## [INSTRUCTIONS TO FOLLOW]
What you return must be an exact copy of the lines in the listing below between the line holding "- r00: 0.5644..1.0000" and the line holding "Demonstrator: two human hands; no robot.", inclusive, and nothing more.
---
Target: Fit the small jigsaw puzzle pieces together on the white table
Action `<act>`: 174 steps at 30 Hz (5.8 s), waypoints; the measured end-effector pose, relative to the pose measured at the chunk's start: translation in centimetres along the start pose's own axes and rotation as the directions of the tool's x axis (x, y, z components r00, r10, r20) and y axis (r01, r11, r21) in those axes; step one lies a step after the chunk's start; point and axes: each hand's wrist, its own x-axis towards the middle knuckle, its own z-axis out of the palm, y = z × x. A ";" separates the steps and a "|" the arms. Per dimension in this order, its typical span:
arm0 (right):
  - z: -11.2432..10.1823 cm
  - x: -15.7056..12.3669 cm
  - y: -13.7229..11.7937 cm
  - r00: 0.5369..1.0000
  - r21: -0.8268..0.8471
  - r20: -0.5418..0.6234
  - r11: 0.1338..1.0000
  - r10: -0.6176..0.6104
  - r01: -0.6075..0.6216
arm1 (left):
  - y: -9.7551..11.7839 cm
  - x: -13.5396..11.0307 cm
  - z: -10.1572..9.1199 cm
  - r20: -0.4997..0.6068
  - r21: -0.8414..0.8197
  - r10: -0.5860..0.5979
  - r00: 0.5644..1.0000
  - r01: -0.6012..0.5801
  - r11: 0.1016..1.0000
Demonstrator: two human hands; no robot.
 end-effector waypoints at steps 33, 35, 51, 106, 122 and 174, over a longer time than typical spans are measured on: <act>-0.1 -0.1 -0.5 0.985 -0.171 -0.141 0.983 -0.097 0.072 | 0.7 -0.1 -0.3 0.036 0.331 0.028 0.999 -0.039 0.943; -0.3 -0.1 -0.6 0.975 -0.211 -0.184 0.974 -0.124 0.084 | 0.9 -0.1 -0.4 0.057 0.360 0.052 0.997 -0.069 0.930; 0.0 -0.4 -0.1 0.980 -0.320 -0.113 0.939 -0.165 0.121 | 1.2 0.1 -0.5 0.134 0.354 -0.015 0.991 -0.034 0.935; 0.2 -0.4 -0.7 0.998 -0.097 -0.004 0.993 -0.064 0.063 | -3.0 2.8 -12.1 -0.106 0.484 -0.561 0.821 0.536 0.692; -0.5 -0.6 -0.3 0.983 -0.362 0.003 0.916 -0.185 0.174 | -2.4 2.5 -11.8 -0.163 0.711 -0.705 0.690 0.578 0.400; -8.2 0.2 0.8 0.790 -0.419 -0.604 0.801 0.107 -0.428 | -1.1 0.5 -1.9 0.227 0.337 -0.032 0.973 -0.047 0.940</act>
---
## [SOLVED PROBLEM]
  - r00: 0.5644..1.0000
  - r01: -0.6012..0.5801
  - r11: 0.1016..1.0000
Demonstrator: two human hands; no robot.

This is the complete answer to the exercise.